All that should be output is the block of lines below from the line with "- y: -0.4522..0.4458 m" to the line with "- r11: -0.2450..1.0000", both included, exactly as written.
+++++
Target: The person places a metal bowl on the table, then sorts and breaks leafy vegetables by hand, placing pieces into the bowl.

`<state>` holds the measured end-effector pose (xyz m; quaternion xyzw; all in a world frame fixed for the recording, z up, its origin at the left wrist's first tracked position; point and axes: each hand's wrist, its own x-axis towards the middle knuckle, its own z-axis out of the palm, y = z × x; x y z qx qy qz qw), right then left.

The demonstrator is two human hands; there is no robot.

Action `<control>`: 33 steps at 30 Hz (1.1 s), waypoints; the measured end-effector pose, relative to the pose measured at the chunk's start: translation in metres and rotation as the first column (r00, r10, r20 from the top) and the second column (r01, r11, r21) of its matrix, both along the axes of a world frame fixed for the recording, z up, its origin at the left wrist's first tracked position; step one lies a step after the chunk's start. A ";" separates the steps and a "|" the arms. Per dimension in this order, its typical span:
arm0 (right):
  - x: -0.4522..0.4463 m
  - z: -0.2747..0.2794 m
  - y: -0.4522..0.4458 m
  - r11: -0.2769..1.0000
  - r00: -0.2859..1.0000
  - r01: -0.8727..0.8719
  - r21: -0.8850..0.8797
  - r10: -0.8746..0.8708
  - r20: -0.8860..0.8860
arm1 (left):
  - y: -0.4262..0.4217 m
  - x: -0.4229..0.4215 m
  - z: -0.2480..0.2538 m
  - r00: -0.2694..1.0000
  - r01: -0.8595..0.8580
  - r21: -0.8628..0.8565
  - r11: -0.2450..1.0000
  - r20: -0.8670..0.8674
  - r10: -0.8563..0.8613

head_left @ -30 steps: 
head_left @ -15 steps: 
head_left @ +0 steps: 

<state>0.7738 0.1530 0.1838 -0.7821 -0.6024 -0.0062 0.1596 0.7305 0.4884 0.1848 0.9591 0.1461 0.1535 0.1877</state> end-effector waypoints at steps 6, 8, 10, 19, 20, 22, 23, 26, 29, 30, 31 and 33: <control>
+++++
Response to the task:
  - y: -0.4522..0.4458 m
  - r11: -0.2769..1.0000
  - r00: -0.2859..1.0000
  - r01: -0.8727..0.8719
  - r21: -0.8850..0.8797
  - r10: -0.8746..0.8708
  - r20: -0.8860..0.8860
arm1 (left):
  - y: -0.4262..0.4217 m
  - x: -0.4229..0.4215 m
  - z: -0.2480..0.2538 m
  - r00: -0.2694..1.0000
  - r01: -0.8595..0.8580
  - r21: -0.8628..0.8565
  - r11: -0.2450..1.0000

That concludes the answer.